I use telephone poles for corner posts. In our rocky bone pile of land, they all get dug in with the excavator. T posts every 8 paces angered in with a hydraulic auger, 5" hole.

Learn to do the knots, YouTube is your friend.


----------



## deadmoose

I went to town and found a few prices. Pallet price on 6' t post @ $3.60. Red brand barb wire @ $60/1320'. HT 12 ga wire @ $99.99/4k ft.

Tsc not the place to buy posts. Local hardware store 6" $15.69, 5" $10.09 (both 8'). 3.5" *7' $4.69. 5"*7' $8.99.

I could probably push 3.5" in with loader in the spring. If I put that on 24' centers vs barb on 12' center I am about $1000 cheaper for high tensile (with 3.5" line posts, 6" corner, 5" 2 deep off corner). Not counting hardware.

Hmmmm. Will posts that small work? Price is nice. Will stop by fleet farm soon to price posts there.


----------



## carcajou

Yes that will work well. In fact the only thing i would add would be springs on the top two wires, not so much for the animals inside but they really help if a tree falls on the line or a moose goes through. Then put in several good ground rods and buy the best fencer you can afford.


----------



## deadmoose

How much do you "cheapen" the fence for interior fencing? Able to go further on post spacing? 3 wires?


----------



## deadmoose

stack em up said:


> It should certainly be no secret that I'm a big fan of hi-tensile. To me, barbed wire has its place, just not on my farm. HT is much easier to work with, I don't like torn pants and hands. If you have plans of electrifying it, barbed really has no advantages that I see. If electricity isn't an option, then maybe yes, I'd go barbed, but probably just buy a battery powered energizer and stick with HT.
> I plant 4" posts 30' apart, use 6" for corner posts and 5" for the H braces. I use Kiwi strainers with no springs on lines and Kiwi strainers when building H braces as opposed to twitch sticks. A little more expensive but easier to tighten down the road if the brace starts to pull.
> I run 5 strands and make 2 hot. Top strand is 48", bottom strand is 8" off the ground and the rest are evenly spaced, can't remember the distance right off hand. I've got one small pasture that isn't hot yet and the 5 strands keeps heifers in, but you gotta keep an eye on them.


Stack,

Do you use this for your sheep as well?


----------



## stack em up

deadmoose said:


> Stack,
> Do you use this for your sheep as well?


Yes I do. If the pasture will have ewes with very young lambs, I will change the wire spacing but still do the same procedures for building.


----------



## mlappin

atgreene said:


> I grew up on electric barb wire. I've since taught myself high tensile, especially the knots. If you take the time to learn the knots so you're not messing with crimps etc it's fast and easy. I've stretched miles of it. Hook it to a 7k volt charger and its amazing, especially with our ice and snow load pulling it down.
> 
> I use telephone poles for corner posts. In our rocky bone pile of land, they all get dug in with the excavator. T posts every 8 paces angered in with a hydraulic auger, 5" hole.
> 
> Learn to do the knots, YouTube is your friend.

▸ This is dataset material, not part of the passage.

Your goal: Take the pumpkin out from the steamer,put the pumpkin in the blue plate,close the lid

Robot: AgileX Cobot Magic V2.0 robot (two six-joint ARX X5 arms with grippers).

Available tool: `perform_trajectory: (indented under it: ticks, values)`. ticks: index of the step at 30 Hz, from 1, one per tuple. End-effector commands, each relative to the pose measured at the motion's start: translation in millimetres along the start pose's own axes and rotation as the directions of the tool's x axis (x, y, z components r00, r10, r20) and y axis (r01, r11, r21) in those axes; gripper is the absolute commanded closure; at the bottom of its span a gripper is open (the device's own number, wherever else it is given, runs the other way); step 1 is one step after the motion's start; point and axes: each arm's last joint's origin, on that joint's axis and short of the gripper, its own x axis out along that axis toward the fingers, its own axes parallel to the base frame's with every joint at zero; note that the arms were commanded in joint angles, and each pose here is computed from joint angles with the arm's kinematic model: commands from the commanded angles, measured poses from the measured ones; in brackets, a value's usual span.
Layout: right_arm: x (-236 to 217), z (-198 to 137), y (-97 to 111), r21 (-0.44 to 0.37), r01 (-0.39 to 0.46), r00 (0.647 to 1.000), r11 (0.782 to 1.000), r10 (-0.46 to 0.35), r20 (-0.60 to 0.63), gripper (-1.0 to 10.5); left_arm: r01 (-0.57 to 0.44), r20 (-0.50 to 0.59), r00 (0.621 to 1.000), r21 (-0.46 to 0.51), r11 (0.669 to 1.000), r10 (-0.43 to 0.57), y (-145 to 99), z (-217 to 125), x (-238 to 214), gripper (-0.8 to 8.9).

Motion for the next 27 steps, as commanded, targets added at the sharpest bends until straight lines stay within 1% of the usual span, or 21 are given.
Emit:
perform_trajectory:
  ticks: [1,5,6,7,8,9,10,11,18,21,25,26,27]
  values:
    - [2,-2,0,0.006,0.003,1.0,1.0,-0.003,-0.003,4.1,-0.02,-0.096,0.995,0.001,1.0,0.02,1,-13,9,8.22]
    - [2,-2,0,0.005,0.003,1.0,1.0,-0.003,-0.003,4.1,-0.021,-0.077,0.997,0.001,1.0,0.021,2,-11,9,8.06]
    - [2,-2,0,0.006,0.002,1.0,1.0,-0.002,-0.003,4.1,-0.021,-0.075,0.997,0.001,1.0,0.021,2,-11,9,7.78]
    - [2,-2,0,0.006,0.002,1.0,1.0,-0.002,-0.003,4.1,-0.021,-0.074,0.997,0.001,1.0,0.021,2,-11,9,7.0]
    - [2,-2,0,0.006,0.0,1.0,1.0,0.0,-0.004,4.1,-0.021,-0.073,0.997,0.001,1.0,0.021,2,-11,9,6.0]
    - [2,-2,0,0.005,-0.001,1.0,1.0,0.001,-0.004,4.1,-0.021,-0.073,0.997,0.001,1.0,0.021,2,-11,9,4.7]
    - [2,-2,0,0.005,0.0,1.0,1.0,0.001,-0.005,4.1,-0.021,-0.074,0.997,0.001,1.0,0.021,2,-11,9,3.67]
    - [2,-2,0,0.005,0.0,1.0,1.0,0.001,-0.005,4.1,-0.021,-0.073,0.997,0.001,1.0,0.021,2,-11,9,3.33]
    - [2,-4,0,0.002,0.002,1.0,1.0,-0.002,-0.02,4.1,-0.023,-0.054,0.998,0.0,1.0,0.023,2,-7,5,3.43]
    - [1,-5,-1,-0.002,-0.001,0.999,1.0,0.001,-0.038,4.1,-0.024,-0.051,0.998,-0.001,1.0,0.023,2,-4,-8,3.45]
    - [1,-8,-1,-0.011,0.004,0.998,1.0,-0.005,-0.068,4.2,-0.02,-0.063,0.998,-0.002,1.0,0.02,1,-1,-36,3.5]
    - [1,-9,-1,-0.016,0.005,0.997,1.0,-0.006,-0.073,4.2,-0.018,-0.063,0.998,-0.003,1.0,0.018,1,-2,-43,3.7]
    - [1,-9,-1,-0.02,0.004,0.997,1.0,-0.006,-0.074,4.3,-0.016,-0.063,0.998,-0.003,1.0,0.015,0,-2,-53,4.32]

No offense, but looks like a pain in the *ss compared to sliding three crimp ferrules on and hitting it with the crimper. Besides, once it's up rarely do you need to splice it unless something stupid like a county truck drives thru it.

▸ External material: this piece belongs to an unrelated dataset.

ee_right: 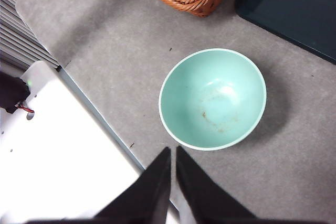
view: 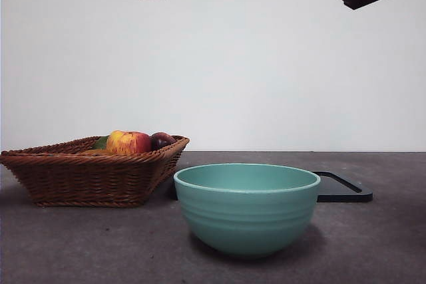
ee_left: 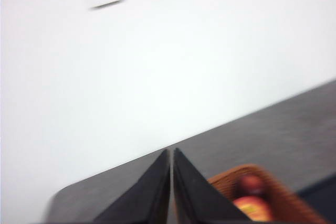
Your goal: Pick up the wifruite, put it on the bowl, pick up the plate, put it on desk
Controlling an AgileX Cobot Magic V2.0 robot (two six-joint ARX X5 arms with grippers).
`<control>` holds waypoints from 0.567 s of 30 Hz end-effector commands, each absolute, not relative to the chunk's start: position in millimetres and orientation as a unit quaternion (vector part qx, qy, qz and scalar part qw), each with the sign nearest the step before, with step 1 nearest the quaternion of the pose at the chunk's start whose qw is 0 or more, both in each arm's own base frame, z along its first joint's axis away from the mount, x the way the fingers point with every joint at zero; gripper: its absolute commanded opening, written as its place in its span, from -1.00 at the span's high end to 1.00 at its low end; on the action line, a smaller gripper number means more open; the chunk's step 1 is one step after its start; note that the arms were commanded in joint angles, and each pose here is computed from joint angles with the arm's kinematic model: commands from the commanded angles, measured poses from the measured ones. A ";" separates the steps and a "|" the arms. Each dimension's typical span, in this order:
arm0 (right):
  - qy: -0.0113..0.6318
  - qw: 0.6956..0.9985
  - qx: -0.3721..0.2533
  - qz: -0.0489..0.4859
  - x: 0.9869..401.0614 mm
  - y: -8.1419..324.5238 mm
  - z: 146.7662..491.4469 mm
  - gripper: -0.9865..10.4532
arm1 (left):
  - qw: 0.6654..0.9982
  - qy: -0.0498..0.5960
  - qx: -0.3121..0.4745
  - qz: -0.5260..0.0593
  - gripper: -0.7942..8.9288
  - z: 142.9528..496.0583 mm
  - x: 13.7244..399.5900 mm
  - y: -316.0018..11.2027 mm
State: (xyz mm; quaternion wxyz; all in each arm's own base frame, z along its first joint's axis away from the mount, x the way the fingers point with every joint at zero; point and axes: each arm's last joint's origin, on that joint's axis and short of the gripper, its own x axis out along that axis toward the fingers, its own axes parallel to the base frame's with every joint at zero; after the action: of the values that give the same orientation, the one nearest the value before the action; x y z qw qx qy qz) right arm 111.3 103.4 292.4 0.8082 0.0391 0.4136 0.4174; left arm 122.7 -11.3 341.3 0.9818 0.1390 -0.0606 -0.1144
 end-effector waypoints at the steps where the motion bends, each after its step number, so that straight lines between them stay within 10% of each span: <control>1: 0.404 0.810 0.035 0.425 111.8 105.6 296.8 0.82 | 0.987 -0.061 0.135 -0.061 0.82 318.0 117.8 -6.0; 17: 0.404 0.810 0.035 0.425 111.9 105.7 296.8 0.82 | 0.996 0.011 0.090 0.025 0.82 198.4 96.3 6.2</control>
State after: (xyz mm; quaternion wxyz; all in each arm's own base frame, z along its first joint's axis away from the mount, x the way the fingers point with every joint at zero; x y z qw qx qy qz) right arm 111.4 103.4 292.4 0.8083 0.0391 0.4134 0.4175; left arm 96.7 5.7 198.8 0.9950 0.0969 0.0162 0.0201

I use rail road ties for corner posts on a ten foot spacing and 3" heavy pipe for braces. Sink the railroad ties in as deep as I can get em so just enough left for the fence, have had a few heave out id only 36-40" deep. My cross fencing is just regular old fence wire, 14 gauge? 17? Don't recall off hand. The lane wires are high tensile again with railroad ties in 5' deep and no bracing.


----------



## deadmoose

stack em up said:


> Yes I do. If the pasture will have ewes with very young lambs, I will change the wire spacing but still do the same procedures for building.

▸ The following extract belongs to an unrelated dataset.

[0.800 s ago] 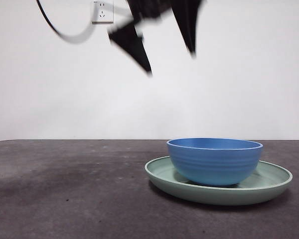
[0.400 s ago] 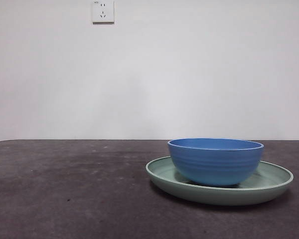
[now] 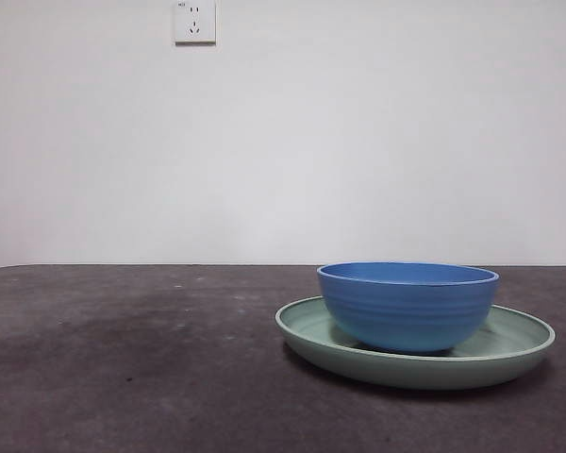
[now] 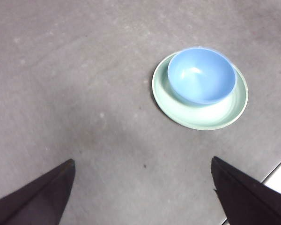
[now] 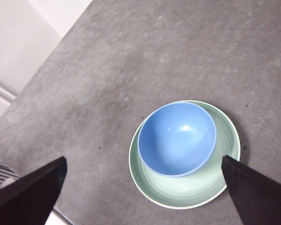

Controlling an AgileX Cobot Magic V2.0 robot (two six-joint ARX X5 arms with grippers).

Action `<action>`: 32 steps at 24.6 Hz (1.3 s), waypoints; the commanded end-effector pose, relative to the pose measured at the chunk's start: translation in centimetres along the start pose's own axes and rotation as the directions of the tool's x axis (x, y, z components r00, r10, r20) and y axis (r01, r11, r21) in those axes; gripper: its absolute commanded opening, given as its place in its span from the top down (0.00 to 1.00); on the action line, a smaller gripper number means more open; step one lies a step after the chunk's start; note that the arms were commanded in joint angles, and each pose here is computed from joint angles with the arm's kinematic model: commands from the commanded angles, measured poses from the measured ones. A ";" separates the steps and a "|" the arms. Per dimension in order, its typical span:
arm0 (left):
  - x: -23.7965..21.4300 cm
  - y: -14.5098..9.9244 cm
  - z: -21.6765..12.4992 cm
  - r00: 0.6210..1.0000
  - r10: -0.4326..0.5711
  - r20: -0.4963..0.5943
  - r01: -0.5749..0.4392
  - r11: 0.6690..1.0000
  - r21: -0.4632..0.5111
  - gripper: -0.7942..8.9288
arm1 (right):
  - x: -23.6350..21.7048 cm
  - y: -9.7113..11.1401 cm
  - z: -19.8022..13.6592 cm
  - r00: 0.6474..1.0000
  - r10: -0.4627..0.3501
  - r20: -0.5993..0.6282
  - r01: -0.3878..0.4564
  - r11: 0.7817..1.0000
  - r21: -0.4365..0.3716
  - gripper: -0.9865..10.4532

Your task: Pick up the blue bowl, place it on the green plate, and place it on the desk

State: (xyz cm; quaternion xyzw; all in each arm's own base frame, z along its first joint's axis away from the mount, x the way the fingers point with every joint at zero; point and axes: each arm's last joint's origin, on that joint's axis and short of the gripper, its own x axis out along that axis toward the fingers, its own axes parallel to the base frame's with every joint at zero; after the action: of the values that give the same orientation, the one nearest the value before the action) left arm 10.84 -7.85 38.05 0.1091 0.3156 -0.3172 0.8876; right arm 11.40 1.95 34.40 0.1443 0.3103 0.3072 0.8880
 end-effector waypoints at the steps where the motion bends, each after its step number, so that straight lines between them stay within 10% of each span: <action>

What spacing for them? Would a 5 strand high tensile work for sheep in the future? I have found my crystal ball rarely works right. Never know what the future may bring. Best to be prepared if possible.


----------



## carcajou

Our perimeter fences are all 6 wire high tensile with the 5th wire up a ground wire. Works well for cattle and sheep. The bottom wire is 4 to 5 inches off the ground in order to keep the Coyotes out. Nothing goes through our fences, deer, elk and moose go over.


----------



## deadmoose

carcajou said:


> Our perimeter fences are all 6 wire high tensile with the 5th wire up a ground wire. Works well for cattle and sheep. The bottom wire is 4 to 5 inches off the ground in order to keep the Coyotes out. Nothing goes through our fences, deer, elk and moose go over.


Pardon the dumb question:

By ground wire do you mean hot wire?


----------



## carcajou

Not a dumb question at all. Just the opposite though. On our fences the 5th wire up is hooked to ground rods driven in areas that normally are wet. In this way if the pastures get dry (poor grounding conditions) and a yearling tries to stick their head through the fence they still get tuned in.


----------



## mlappin

carcajou said:


> Not a dumb question at all. Just the opposite though. On our fences the 5th wire up is hooked to ground rods driven in areas that normally are wet. In this way if the pastures get dry (poor grounding conditions) and a yearling tries to stick their head through the fence they still get tuned in.


Same here, dry ground or frozen ground makes for a piss poor ground. I have the three ground posts 10ft apart by the charger, then a ground wire as well around the perimeter of the pasture with a few more ground rods, last rod is as far from the fence charger as possible.


----------



## r82230

deadmoose said:


> How much do you "cheapen" the fence for interior fencing? Able to go further on post spacing? 3 wires?


I run 3 wires (all hot) around 10 acres that my cows are in year around. The rest of my 40 acres of pasture has either 3 or 2 wires (both hot). My posts are a combination of steel t-post and wood 30-50 foot apart (depending on levelness and curves). I use single telephone poles (of wood posts) on bends (10-20 degrees) and gullies, almost 100% steel t-post between. I also use springs for the falling trees, but more likely deer running into (during the winter mostly). 12.5 gauge wire, Gallagher fencer, with 5 ground stakes.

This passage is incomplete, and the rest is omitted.